Suspend reality and dive into the “The Dollhouse Academy,” an addictive thriller by Margariita Montimore. It’s a heck of a lot of fun, overlaid with trepidation as Ramona and Grace, best friends and show business hopefuls, bite off more than they can chew when fame waves its alluring promises in their pretty faces.
The attractive young women are over the moon when they get notice they’ve been accepted into the Dollhouse Academy, a prestigious, highly selective residential program held on a gorgeous campus that offers singing, dancing and acting lessons. The academy is “elite and secretive,” turning out “star quality” for the hit TV show “In the Dollhouse,” which gave birth to superstar Ivy, whose 18-year career has made her face recognizable the world over. Ramona and Grace are longtime fans of the show, have dreamed of being “Dolls” since they were little girls.
Chapters detail Ramona and Grace’s experiences as newcomers to the academy and in diary entries from veteran Ivy’s diary. In the first entry, Ivy writes about having her life threatened twice, once in a 1998 bus accident and on a flight back from her 4-country press tour. An anxious flyer, Ramona’s terrorized when the private plane she’s on, with a group of businessmen connected to the academy, makes an emergency landing. It turns out the scary scenario was a set up to threaten Ivy, to show her what could happen if she didn’t continue acting “In the Dollhouse.”
Readers immediately know what Ramona and Grace don’t—that the Dollhouse Academy steals free will, manipulates its actors, and puts entrants in harm’s way. At the helm of this monster enterprise is the legendary Genevieve Spalding, a former child star and founder of The Dollhouse Academy, a woman who makes Disney’s Cruella De Vil look like Goldilocks. She’s a bad ass supervisor, but “one of the most important women in show business.” A master at game-playing, Genevieve establishes trust by coddling the academy’s actors then repeatedly tears them down. She pits Ramona and Grace against one another and makes demands on them to diet, take pills, consent to odd physical tests and agree to plastic surgery, all ploys to ensure they’ll be superstars like Ivy.

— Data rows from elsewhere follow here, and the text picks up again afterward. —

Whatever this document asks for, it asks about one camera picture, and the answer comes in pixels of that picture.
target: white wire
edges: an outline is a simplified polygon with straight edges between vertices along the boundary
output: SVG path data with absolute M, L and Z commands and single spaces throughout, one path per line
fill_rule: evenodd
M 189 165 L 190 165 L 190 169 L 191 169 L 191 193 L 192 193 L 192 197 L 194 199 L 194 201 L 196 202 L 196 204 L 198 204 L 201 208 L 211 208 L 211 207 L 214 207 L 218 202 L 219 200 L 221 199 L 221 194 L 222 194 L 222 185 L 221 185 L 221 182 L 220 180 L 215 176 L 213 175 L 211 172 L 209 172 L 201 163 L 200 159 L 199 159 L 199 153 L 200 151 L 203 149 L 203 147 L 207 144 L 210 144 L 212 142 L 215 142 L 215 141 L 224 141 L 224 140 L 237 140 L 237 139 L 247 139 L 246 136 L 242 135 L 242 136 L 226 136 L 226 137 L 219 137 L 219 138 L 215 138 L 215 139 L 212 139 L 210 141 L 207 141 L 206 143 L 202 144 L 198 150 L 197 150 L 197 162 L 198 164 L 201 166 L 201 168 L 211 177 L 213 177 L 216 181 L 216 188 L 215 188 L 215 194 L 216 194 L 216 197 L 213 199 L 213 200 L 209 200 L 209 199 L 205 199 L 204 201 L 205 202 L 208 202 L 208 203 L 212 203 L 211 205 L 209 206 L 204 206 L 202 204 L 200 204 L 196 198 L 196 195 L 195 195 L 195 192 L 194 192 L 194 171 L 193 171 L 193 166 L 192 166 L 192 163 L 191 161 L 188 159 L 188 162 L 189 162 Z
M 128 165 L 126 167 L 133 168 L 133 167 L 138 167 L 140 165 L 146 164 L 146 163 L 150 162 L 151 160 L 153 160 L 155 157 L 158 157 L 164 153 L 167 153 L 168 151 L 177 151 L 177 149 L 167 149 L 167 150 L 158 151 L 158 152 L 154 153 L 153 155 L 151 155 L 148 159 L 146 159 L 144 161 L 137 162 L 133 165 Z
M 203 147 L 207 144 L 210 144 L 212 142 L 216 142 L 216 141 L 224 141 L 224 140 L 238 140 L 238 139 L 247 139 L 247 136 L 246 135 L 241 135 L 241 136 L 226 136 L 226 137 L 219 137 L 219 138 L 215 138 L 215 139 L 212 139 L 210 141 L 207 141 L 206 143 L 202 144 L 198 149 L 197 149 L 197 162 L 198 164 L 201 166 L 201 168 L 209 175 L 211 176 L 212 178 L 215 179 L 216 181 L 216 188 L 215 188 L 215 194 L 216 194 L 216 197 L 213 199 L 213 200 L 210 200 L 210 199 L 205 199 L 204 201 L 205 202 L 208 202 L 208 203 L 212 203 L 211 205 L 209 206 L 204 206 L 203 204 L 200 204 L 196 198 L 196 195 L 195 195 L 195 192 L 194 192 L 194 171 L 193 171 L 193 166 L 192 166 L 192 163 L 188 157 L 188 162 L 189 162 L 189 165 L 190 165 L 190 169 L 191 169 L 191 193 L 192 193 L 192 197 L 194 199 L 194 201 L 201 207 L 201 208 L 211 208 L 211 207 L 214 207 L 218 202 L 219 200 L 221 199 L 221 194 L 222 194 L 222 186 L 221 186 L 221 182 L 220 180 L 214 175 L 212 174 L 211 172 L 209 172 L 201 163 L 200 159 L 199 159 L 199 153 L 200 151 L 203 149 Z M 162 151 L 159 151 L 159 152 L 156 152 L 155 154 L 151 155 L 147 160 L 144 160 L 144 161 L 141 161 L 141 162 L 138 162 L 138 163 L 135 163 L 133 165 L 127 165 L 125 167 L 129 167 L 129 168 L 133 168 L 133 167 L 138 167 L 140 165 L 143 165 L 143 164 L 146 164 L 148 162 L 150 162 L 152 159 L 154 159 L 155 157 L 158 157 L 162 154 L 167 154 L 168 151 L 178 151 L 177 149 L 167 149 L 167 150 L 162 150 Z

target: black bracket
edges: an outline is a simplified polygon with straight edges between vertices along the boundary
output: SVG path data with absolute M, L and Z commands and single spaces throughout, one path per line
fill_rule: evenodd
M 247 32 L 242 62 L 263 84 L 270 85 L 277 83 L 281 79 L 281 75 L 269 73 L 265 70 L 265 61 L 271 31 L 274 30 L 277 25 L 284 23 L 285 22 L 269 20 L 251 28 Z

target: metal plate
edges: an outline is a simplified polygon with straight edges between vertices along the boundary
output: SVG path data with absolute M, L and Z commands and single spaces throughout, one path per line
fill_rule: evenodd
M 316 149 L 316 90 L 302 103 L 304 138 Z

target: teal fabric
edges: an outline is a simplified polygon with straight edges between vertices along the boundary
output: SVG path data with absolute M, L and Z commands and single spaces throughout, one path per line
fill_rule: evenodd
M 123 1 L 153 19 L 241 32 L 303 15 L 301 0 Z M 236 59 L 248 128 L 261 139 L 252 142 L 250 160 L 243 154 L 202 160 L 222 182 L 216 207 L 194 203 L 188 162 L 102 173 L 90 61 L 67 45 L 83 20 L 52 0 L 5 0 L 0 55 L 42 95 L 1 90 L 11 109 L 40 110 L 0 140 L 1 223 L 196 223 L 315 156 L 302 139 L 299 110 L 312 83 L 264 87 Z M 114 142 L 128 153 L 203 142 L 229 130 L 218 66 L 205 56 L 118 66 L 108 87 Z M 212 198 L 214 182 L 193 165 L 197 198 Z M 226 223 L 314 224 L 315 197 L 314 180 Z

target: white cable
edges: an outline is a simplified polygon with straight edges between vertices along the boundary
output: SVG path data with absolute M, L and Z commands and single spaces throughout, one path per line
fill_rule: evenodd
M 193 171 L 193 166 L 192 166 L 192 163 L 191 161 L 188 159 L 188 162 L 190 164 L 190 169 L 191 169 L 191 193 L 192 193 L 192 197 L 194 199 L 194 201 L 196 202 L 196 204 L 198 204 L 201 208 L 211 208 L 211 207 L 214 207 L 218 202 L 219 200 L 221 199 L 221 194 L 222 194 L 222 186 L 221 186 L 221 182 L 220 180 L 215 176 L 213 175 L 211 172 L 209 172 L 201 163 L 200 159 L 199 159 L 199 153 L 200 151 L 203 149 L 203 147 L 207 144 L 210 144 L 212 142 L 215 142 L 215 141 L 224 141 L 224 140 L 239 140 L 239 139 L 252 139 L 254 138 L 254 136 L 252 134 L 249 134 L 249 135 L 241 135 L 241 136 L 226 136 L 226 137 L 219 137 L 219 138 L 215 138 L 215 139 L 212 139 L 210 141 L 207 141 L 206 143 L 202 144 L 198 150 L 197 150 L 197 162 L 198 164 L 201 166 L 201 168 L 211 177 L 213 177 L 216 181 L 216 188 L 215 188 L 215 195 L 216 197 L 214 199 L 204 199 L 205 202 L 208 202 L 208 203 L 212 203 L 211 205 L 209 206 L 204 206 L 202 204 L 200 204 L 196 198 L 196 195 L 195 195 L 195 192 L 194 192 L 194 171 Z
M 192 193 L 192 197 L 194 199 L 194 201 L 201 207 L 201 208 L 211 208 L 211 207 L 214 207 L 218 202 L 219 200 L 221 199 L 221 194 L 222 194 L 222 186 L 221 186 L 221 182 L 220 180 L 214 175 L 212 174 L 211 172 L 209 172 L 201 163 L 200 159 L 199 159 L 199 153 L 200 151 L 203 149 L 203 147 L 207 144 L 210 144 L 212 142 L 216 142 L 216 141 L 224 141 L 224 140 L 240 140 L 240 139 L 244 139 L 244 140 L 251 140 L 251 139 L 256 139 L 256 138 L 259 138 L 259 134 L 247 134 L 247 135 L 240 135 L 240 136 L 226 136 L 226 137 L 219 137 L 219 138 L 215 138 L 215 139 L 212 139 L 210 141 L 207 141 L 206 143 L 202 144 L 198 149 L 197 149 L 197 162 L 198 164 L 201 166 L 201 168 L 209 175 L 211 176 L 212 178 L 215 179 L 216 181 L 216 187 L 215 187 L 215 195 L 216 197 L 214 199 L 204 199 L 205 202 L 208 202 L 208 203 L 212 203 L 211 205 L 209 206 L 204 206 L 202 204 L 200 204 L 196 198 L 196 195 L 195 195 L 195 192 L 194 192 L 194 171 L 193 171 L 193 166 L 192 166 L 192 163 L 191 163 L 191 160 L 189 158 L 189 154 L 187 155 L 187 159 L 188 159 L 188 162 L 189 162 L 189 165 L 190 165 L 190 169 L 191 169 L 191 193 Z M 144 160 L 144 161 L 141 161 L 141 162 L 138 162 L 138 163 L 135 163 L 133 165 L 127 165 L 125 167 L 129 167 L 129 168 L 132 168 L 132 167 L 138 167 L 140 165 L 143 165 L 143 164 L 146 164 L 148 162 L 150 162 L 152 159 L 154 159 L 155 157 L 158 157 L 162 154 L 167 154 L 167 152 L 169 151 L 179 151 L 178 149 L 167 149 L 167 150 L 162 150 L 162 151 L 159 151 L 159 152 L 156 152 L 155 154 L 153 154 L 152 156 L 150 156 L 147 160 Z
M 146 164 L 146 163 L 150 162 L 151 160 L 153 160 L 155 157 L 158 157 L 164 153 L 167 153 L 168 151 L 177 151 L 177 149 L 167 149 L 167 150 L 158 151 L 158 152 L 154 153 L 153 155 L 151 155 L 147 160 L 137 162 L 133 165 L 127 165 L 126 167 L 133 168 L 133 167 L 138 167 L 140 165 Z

As Ramona and Grace’s daily lives become increasingly strange and perilous, Ivy’s suspicions grow after a man she’s fallen in love with comes to a bad end. “The Dollhouse” is engrossing from first page to last, the tension growing as readers pull for the young stars to wake up before it’s too late, and for Ivy to escape from the celebrity that’s enslaved her.
In the author’s acknowledgements, Montimore notes that it was her fascination with child stars of past that prompted her to write “The Dollhouse Academy,” real actors often subjected to inhumane treatment at the hands of directors and a demanding, adoring public hungry to see their favorites on the silver screen.
Montimore previously wrote “Oona Out of Order,” a “Good Morning America” Book Club Pick.